**TASK:**
The answer must be an exact copy of the lines from the one with "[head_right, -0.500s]" through the final line of the records below, with no pictures.

═════ DATA TO PROCESS

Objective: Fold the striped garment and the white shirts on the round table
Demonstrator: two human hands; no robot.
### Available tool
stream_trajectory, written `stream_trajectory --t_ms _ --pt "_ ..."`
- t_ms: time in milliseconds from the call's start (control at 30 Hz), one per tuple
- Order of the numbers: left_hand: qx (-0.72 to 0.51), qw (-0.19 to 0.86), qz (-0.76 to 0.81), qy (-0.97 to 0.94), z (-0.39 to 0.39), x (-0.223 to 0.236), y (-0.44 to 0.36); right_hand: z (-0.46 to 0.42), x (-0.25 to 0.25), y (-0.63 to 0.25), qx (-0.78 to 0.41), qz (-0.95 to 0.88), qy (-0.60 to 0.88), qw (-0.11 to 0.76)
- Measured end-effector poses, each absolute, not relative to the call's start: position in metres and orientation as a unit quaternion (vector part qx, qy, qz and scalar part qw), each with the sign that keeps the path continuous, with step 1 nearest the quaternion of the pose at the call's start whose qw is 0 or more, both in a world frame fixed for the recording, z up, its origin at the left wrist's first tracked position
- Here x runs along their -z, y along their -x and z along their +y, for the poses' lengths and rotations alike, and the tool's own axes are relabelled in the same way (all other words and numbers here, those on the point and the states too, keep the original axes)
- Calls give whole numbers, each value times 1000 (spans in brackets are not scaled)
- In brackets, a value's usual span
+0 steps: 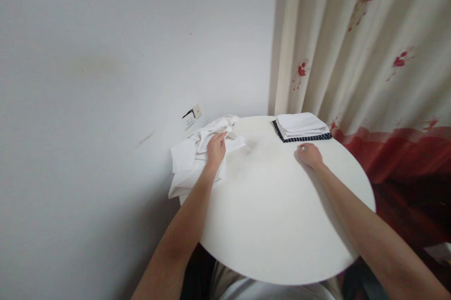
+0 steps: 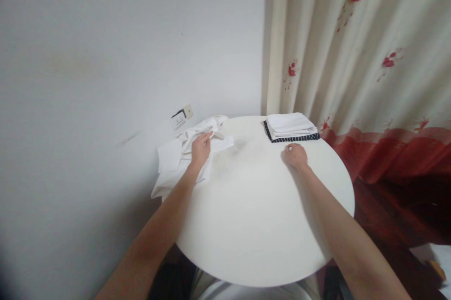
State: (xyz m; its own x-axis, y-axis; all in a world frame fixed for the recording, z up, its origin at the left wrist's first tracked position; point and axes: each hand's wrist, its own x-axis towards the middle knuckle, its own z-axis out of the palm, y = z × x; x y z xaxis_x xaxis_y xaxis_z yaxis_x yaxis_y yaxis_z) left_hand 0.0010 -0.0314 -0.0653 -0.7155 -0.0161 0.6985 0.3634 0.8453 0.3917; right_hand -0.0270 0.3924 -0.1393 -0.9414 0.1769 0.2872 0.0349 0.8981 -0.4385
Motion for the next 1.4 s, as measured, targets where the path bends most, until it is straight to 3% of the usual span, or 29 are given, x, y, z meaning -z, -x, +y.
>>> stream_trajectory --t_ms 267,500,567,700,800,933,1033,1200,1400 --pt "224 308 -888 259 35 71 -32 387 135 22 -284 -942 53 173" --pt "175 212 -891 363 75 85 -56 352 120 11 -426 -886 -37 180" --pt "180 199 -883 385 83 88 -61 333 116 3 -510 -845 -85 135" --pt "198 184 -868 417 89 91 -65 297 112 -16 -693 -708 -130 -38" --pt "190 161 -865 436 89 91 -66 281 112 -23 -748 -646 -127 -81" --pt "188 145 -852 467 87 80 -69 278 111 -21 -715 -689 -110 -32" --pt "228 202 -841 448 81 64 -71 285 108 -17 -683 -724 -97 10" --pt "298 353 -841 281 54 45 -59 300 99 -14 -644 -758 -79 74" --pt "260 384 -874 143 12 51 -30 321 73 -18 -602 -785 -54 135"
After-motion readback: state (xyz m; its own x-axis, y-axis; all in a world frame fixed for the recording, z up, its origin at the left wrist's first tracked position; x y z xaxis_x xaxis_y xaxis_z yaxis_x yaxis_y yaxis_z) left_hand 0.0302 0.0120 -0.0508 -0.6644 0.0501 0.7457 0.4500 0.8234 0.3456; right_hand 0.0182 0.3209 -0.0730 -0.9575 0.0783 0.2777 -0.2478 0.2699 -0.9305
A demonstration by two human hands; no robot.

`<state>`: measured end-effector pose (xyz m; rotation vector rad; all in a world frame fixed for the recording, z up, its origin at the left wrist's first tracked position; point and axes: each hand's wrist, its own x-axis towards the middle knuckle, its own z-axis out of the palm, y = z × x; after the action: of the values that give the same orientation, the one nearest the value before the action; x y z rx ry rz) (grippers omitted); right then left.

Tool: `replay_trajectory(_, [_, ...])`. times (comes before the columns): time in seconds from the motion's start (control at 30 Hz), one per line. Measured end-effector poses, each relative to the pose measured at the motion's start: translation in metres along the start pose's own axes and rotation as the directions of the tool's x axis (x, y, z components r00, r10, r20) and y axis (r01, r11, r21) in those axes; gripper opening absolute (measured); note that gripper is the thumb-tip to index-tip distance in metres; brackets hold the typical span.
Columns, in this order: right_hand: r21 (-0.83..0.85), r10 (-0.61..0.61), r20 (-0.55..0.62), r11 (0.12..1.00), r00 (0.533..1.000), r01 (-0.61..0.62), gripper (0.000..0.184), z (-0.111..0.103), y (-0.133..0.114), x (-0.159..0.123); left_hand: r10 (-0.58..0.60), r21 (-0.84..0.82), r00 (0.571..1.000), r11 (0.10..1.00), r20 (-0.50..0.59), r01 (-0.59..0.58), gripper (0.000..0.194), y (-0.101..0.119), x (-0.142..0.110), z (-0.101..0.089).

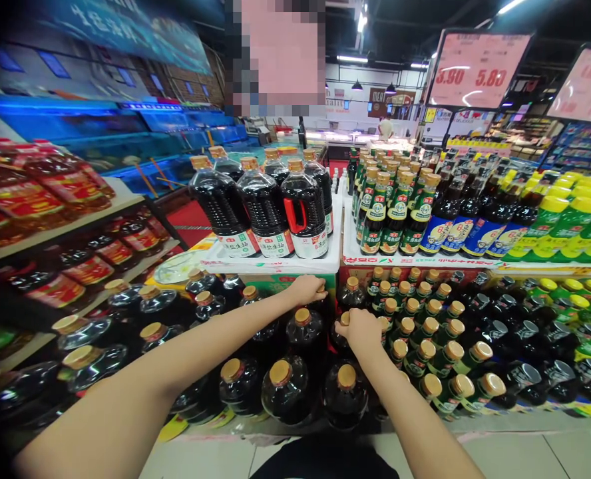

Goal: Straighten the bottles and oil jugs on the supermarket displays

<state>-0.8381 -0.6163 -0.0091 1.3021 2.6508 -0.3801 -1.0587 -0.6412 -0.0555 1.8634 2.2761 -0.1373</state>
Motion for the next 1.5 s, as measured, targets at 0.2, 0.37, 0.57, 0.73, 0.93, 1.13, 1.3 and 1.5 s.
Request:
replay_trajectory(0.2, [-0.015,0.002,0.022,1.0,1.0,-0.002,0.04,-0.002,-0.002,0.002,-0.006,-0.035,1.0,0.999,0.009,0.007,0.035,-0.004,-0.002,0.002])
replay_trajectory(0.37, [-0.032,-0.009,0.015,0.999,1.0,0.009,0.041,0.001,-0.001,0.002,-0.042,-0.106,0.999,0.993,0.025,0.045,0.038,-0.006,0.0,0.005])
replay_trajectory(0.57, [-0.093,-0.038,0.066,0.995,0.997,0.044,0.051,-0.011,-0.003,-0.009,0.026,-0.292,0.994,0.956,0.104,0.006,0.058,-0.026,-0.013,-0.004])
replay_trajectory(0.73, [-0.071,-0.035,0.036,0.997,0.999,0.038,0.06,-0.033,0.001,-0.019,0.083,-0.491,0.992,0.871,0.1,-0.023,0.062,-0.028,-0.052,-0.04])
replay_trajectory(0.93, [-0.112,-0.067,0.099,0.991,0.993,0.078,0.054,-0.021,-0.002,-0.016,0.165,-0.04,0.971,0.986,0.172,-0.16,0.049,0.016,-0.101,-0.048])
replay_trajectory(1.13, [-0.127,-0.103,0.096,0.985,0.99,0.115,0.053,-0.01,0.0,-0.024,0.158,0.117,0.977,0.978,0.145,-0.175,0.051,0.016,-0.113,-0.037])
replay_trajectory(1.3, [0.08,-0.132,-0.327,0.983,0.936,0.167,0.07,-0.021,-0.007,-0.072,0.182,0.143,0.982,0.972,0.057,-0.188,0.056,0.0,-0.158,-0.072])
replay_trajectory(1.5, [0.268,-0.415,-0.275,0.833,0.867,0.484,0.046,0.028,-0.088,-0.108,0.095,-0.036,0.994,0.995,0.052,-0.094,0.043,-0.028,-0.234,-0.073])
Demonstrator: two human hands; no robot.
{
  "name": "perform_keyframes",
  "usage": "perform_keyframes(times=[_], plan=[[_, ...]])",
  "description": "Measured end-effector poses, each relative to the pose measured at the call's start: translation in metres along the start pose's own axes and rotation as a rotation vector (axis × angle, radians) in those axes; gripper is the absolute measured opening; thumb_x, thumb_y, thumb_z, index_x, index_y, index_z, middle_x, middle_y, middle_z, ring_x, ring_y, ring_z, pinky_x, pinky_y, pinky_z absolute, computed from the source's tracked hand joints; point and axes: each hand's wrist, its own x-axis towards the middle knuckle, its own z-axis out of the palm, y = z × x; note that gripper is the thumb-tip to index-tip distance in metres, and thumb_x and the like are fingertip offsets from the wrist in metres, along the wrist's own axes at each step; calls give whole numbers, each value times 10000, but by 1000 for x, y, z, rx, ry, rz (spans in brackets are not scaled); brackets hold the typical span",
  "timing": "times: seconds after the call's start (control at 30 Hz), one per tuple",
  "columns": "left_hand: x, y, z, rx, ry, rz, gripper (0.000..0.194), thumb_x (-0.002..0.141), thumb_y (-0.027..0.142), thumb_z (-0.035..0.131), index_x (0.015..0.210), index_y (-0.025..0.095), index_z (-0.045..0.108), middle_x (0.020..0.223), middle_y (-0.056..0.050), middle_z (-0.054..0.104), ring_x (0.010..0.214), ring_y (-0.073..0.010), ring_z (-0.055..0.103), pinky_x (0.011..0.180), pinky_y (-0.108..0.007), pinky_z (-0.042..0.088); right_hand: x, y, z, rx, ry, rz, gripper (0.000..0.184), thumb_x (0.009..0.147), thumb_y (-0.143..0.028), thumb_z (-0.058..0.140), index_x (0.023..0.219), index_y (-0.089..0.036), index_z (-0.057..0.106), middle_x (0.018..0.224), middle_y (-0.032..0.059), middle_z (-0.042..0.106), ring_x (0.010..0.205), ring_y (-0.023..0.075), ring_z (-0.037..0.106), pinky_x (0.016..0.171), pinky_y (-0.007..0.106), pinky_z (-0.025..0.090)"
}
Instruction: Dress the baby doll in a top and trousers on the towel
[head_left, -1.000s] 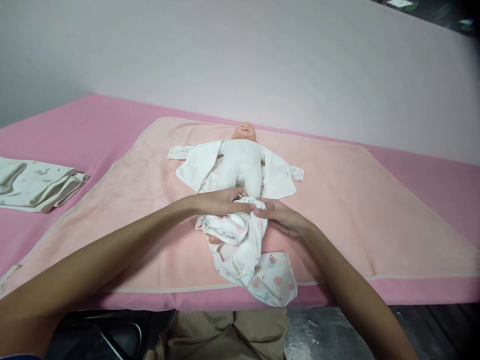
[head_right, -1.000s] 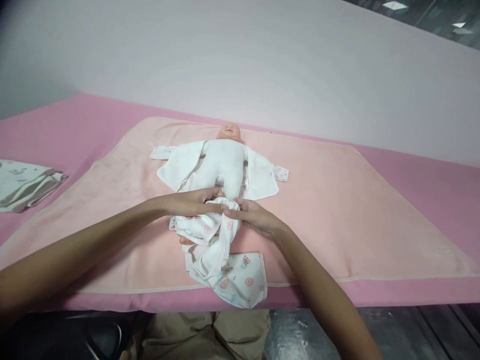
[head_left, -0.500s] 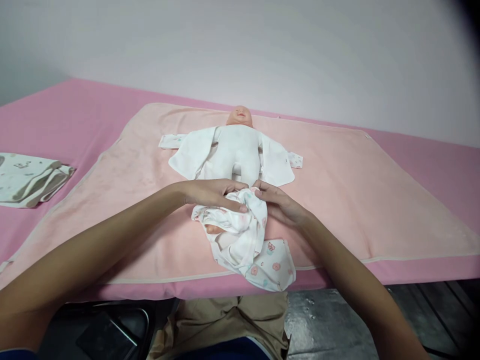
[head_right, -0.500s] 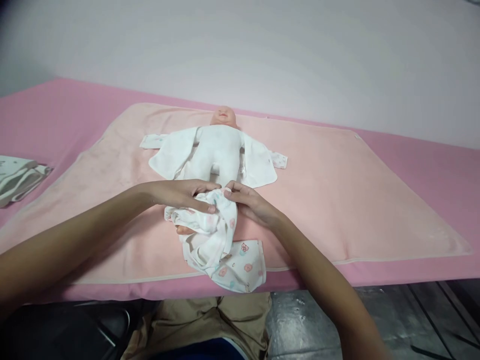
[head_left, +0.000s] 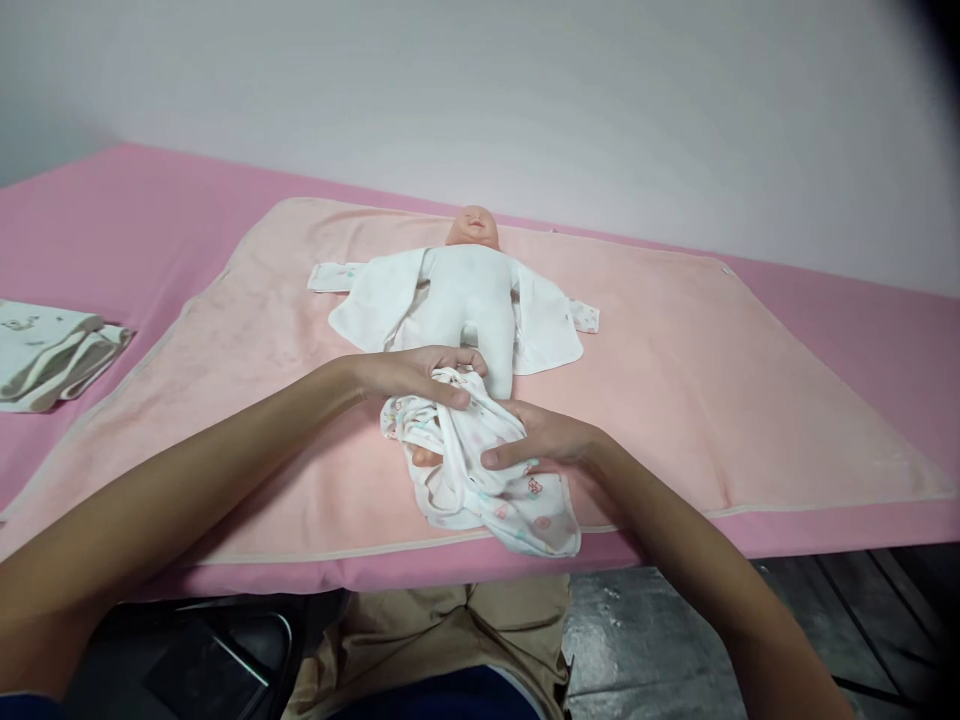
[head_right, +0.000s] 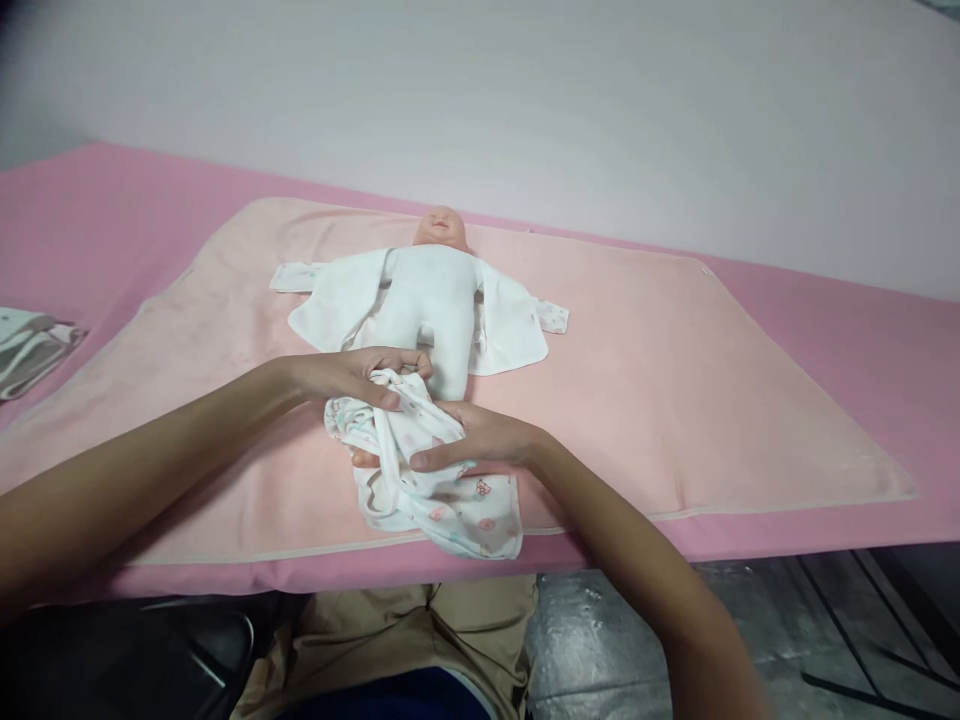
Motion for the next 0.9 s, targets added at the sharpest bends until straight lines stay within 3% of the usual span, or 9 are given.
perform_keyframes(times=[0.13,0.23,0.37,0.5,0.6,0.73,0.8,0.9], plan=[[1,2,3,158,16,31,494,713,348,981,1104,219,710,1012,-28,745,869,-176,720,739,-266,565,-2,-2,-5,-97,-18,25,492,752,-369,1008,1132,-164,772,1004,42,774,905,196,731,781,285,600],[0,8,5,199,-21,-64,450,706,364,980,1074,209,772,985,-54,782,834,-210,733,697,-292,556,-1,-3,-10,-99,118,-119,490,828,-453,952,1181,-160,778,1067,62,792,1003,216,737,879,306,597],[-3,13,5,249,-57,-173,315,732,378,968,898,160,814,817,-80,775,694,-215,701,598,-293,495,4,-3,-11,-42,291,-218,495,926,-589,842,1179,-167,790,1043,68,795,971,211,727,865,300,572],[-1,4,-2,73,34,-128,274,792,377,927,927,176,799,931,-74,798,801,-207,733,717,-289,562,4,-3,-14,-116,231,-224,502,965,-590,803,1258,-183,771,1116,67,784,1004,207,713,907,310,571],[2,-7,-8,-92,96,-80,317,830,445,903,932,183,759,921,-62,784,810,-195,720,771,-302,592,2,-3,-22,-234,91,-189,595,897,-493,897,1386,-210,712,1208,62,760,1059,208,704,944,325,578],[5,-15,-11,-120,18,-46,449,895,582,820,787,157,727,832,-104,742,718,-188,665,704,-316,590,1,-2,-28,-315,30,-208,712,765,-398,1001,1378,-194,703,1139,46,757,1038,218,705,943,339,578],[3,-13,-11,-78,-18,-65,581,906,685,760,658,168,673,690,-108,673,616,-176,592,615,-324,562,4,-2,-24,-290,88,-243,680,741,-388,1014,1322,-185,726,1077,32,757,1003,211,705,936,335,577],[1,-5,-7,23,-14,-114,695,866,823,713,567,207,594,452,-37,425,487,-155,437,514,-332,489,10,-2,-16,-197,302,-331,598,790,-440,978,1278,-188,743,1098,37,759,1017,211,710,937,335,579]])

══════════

**SOLUTION TO THE EXERCISE:**
[head_right, -0.500s] 
[head_left, +0.000s] 
[head_right, +0.000s] 
Motion for the next 0.9 s, targets added at the sharpest bends until straight lines stay within 3% of the usual span, or 9 are given.
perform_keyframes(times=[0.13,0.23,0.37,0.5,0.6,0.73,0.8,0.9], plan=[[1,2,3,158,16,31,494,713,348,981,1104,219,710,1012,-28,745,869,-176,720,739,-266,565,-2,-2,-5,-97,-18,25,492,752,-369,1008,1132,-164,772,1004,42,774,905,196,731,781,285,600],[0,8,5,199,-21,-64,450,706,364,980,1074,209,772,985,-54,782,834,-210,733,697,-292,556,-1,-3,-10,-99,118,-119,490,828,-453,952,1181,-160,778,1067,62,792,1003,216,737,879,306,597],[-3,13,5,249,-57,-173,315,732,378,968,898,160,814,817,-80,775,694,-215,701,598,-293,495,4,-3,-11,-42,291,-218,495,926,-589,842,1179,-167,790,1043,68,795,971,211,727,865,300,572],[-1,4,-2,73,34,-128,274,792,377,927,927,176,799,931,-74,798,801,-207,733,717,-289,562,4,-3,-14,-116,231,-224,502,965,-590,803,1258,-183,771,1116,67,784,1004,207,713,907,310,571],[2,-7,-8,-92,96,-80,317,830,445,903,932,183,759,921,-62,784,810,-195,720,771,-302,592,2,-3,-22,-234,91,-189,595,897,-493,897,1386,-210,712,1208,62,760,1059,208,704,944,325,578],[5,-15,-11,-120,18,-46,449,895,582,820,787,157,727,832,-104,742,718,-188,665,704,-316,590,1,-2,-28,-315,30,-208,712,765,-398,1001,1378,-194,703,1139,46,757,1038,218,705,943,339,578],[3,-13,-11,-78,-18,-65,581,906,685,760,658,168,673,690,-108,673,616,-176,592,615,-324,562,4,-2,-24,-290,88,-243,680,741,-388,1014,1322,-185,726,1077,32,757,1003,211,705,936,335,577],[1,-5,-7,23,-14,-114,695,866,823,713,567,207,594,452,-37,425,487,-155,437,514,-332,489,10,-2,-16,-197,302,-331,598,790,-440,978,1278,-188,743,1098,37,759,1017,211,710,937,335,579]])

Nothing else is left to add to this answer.